ACTION ITEM ▸
Which lines of the data include the string "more"? List them all.

──────────────────────────────

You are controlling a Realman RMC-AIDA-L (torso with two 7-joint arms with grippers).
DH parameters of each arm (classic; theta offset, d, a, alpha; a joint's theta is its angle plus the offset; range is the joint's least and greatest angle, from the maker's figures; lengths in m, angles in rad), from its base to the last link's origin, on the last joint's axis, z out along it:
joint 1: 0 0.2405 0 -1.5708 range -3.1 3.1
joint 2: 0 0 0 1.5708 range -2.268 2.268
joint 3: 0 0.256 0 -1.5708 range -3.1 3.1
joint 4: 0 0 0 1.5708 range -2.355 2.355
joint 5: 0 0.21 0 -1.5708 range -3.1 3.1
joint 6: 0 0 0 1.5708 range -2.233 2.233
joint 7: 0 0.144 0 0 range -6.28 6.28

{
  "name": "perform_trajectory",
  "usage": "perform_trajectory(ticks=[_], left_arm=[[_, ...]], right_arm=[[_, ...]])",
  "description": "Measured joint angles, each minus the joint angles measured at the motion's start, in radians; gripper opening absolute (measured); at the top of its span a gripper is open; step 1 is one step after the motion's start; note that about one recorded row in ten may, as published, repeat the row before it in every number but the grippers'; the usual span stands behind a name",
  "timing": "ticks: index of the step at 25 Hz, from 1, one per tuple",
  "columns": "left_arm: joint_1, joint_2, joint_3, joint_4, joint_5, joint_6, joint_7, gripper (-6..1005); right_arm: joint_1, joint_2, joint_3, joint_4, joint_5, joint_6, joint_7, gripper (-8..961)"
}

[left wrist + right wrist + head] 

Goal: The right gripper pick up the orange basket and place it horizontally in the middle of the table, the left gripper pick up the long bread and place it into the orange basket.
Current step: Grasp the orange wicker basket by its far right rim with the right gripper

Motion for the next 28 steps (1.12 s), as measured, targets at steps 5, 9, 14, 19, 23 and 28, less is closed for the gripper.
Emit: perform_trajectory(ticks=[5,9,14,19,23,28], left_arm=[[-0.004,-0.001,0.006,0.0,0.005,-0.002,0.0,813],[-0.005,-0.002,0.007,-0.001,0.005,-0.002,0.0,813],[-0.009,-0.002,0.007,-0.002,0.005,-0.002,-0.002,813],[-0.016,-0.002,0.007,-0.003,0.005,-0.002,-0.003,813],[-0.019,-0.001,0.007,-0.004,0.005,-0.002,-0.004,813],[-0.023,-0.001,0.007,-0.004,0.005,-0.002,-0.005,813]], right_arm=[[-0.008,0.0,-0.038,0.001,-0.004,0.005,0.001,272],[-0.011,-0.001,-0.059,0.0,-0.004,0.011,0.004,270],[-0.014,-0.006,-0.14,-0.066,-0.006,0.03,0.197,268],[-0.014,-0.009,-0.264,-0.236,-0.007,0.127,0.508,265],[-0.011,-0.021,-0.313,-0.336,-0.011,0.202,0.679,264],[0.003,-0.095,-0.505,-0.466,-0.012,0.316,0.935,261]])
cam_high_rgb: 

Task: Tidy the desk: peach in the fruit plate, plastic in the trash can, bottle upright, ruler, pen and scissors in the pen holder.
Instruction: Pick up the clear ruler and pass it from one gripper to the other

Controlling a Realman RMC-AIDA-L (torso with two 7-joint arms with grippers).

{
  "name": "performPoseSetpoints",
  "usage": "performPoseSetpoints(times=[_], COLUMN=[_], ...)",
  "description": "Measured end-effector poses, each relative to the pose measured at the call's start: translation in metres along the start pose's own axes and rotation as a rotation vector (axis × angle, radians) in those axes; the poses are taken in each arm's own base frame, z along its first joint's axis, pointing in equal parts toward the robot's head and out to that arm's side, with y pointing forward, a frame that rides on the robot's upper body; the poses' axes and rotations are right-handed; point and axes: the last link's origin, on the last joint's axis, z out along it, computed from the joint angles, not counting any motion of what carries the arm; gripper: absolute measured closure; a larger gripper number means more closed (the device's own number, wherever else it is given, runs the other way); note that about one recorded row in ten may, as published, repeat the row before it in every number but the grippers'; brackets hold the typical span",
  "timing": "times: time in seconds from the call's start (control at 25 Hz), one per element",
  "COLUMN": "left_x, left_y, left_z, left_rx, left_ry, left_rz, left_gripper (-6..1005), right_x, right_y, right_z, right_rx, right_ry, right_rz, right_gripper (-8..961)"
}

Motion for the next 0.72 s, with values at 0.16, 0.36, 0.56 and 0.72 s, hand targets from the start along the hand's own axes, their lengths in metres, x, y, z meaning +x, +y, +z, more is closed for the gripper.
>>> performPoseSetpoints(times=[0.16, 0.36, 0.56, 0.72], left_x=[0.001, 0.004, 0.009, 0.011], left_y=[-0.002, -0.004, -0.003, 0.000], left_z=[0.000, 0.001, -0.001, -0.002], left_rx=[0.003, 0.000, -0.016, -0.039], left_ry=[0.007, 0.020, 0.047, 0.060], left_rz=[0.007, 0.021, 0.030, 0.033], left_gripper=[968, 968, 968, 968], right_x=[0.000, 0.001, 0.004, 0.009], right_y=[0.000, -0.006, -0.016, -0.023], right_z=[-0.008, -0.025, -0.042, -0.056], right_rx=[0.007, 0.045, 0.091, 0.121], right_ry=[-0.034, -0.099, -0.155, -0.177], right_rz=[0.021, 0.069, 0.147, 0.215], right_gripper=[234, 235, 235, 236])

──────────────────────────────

RESPONSE AREA ▸
  "description": "Measured end-effector poses, each relative to the pose measured at the call's start: translation in metres along the start pose's own axes and rotation as a rotation vector (axis × angle, radians) in those axes; the poses are taken in each arm's own base frame, z along its first joint's axis, pointing in equal parts toward the robot's head and out to that arm's side, with y pointing forward, a frame that rides on the robot's upper body; the poses' axes and rotations are right-handed; point and axes: the last link's origin, on the last joint's axis, z out along it, computed from the joint angles, not counting any motion of what carries the arm; gripper: absolute measured closure; a larger gripper number means more closed (the device's own number, wherever else it is given, runs the other way); note that about one recorded row in ten may, as published, repeat the row before it in every number but the grippers'; brackets hold the typical span",
Motion for the next 0.72 s, with values at 0.16, 0.36, 0.56 and 0.72 s, hand targets from the start along the hand's own axes, their lengths in metres, x, y, z meaning +x, +y, +z, more is closed for the gripper.

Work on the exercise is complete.